>>>

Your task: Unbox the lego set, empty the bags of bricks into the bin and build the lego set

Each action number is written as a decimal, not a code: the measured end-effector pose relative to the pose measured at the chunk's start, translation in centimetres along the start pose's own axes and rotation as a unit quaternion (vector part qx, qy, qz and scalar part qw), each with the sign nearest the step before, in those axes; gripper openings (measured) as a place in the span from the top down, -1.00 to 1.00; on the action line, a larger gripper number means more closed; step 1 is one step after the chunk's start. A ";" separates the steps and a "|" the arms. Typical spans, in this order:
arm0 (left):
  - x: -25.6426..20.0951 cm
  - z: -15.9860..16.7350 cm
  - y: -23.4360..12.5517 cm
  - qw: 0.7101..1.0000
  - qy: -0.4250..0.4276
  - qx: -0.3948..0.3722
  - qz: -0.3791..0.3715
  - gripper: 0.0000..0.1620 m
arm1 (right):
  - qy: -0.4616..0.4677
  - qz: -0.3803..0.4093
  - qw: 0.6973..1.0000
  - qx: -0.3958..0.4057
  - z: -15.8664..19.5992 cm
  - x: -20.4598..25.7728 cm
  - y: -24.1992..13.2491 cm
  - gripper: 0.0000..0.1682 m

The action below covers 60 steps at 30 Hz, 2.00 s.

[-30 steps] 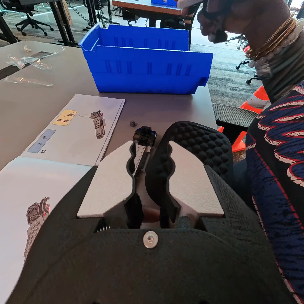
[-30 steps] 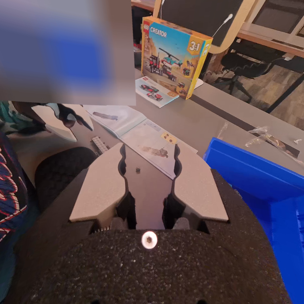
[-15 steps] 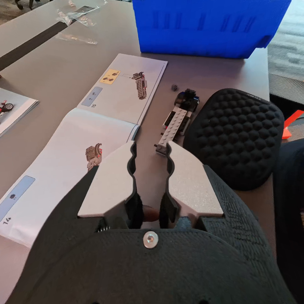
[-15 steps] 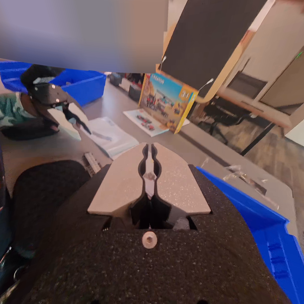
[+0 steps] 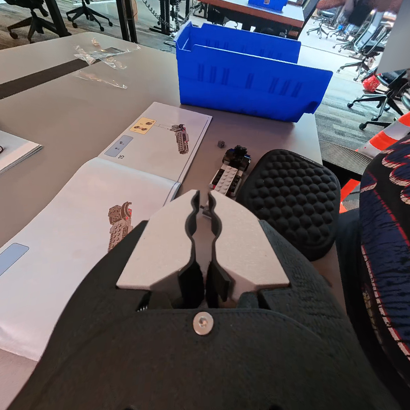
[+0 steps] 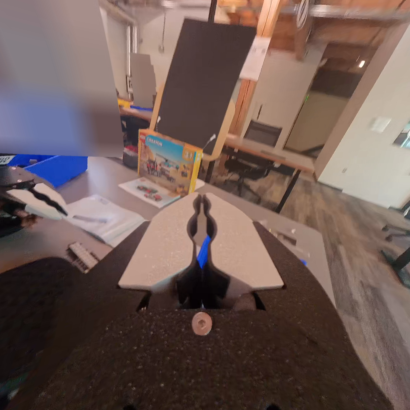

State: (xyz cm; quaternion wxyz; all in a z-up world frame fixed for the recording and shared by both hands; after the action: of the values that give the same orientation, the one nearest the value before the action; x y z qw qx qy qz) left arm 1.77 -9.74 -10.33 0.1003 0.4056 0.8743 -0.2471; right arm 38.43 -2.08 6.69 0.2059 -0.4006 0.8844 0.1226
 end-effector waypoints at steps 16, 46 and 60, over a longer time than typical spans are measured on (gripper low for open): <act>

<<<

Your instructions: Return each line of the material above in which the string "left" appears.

Answer:
arm0 (left):
State: (xyz cm; quaternion wxyz; all in a z-up world frame fixed for the recording and shared by both hands; after the action: of the values that give the same orientation, the one nearest the value before the action; x y z qw qx qy qz) left arm 1.77 -9.74 -10.33 0.1003 0.4056 0.8743 -0.2471; right arm 38.43 -2.08 6.69 0.2059 -0.4006 0.8844 0.1226

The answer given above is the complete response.